Сегодня Вера Михайловна Николашина — заместитель председателя областного совета союза, член городского. У нас в Обнинске зарегистрировались пока 140 бывших малолетних узников Бухенвальда, Дахау, Майданека, других концлагерей (сколько же их было!).
11 апреля, в Международный день освобождения узников фашистских концлагерей, городской совет союза организовал торжественный вечер, на котором им вручали ветеранские медали, выпущенные к 50-летию Победы. Были представители горадминистрации, председатель городского Совета ветеранов, другие гости. Одна из них в конце с горечью заметила: «Какие-то вы все «забитые», слишком уж застенчивые». А они действительно принимали медали со слезами, поверив, что перестали быть людьми второго сорта.
Родина, о которой дети мечтали за колючей проволокой, в имениях «сверхчеловеков», на подземных заводах, много лет вела себя с ними как ворчливая мачеха: из дому не гонит, и пирожка не дает. Настало время отдать этим людям сполна хотя бы долг уважения. Они должны жить как можно дольше, потому как остаются на смену фронтовикам живыми свидетелями бесчеловечности второй мировой войны и противозаконности всех других войн, настоящих и будущих. Никакие цели не могут оправдать истязание детей.
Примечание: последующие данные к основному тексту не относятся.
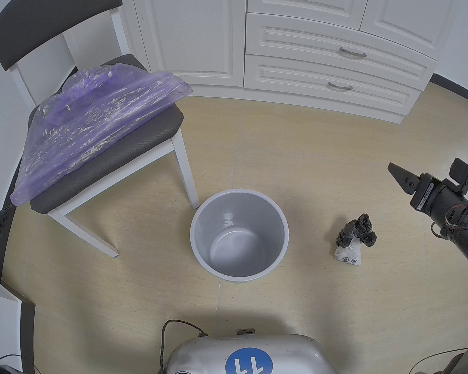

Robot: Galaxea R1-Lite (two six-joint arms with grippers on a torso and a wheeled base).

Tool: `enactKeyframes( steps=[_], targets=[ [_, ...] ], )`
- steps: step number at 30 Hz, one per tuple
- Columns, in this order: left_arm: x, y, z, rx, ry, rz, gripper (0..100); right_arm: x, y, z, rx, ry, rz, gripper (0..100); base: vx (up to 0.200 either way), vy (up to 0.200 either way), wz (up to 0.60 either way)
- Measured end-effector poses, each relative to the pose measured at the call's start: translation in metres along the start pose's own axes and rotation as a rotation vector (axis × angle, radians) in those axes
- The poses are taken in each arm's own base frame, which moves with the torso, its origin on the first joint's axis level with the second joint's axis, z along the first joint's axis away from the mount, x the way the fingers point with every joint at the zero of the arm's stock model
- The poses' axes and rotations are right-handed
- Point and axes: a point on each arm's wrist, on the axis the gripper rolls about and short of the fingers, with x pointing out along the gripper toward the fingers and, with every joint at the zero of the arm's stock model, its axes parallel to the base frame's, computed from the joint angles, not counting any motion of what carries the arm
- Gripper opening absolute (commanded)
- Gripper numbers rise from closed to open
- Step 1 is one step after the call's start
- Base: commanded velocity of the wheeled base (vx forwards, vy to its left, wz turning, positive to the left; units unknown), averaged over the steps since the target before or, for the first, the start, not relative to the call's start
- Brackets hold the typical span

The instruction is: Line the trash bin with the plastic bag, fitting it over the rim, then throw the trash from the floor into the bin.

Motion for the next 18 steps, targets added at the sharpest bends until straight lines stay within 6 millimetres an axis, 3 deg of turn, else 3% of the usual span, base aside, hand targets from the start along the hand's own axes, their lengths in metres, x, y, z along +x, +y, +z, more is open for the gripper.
enactKeyframes(
  steps=[18],
  targets=[
    [0.035, 0.003, -0.010, -0.069, -0.010, -0.018, 100, -0.002, -0.002, -0.002, -0.007, 0.007, 0.003, 100, 0.000, 0.000, 0.00]
  ],
)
Я обязательно найду дочери книги о «фабриках смерти». Она должна знать о войне все, не надо оберегать наших детей от ТАКОГО знания. Да, оно больно ранит, но такие раны во благо. Если в юном сердце останется эта боль, будут жить память и надежда на то, что майданеки и бунслау не повторятся.
За колючей проволокой
Никуленко Александра
Война пришла на Белорусскую землю настолько быстро, что люди даже не успели сообразить, что происходит. В панике началась срочная эвакуация. Наша семья не успела уехать сразу, а когда нам дали подводы, запряженные лошадьми, было уже поздно, немцы окружили Кричев.
Доехав до Рудни, мы поняли, что дальше путь закрыт. Домой возвращались уже пешком. К тому времени фашисты обосновались в городе и хозяйничали вовсю. На главных площадях были установлены виселицы. Вешали всех, кто хоть чем-то не приглянулся «новым хозяевам»: партизан, коммунистов, членов их семей, тех, кто осмелился высказать свое мнение. На территории Кричева было три лагеря, где содержались пленные. Один из них — лагерь смертников. Я находилась в лагере смертников четыре месяца. Мне было тогда 16 лет. Дважды меня вносили в список для угона в Германию. Оба раза знакомый полицай передавал матери это сообщение. Я сразу убегала из дома. Сначала пряталась у знакомых, но позже все стали бояться пускать меня в дом, поскольку за это могли казнить.
Моя мама работала на спиртовом заводе, в цехах стояли огромные чаны, и в одном из них она меня спрятала. Мне было холодно, я промерзла и мне стало страшно. Задремав немного, я проснулась от того, что по мне ползали пиявки. Выскочив из чана, я помчалась куда глаза глядят. Больше я скрываться не могла. Вышло постановление, по которому за неявку в комендатуру одного из членов семьи всю семью приговаривали к смертной казни. Меня поймали, долго допрашивали, пытались что-то узнать о партизанах. Потом отправили в лагерь смертников.
Ежедневно там умирали не менее десяти человек. Люди предпочитали смерть, ибо условия содержания были невыносимые. Многие пытались бежать, но почти всегда их настигала вражеская пуля. И все же я решилась испытать судьбу. В апреле месяце фашисты отмечали какой-то свой праздник. В тот день немцы были все пьяные и охранники тоже. Я взялась вынести парашу. Когда я оказалась на улице, то бросилась бежать. Не помня себя, я мчалась по улице. Навстречу попался старичок с пустыми ведрами, я ему объяснила, что бегу из лагеря смертников. Откуда только у старика взялись силы. Он бросил ведра и вместе со мной побежал к дому. В тот день он спас мне жизнь.
Через некоторое время я опять попала в руки фашистов. Меня закрыли одну на втором этаже здания, ко мне никого не допускали. Лишь однажды родственница уговорила знакомого полицая, чтобы хотя на несколько минут разрешили свидание с племянницей. Она принесла два пузырька: в одном капли, в другом мазь и объяснила, что этим надо закапать глаза и смазать тело. Оно покроется краснотой, а фашисты страшно боялись всякой заразы. Я смазала тело мазью, закапала в глаза. Всю эту ночь я не спала, мое тело покрылось волдырями, глаза слезились. К утру покраснение прошло, словно ничего и не было.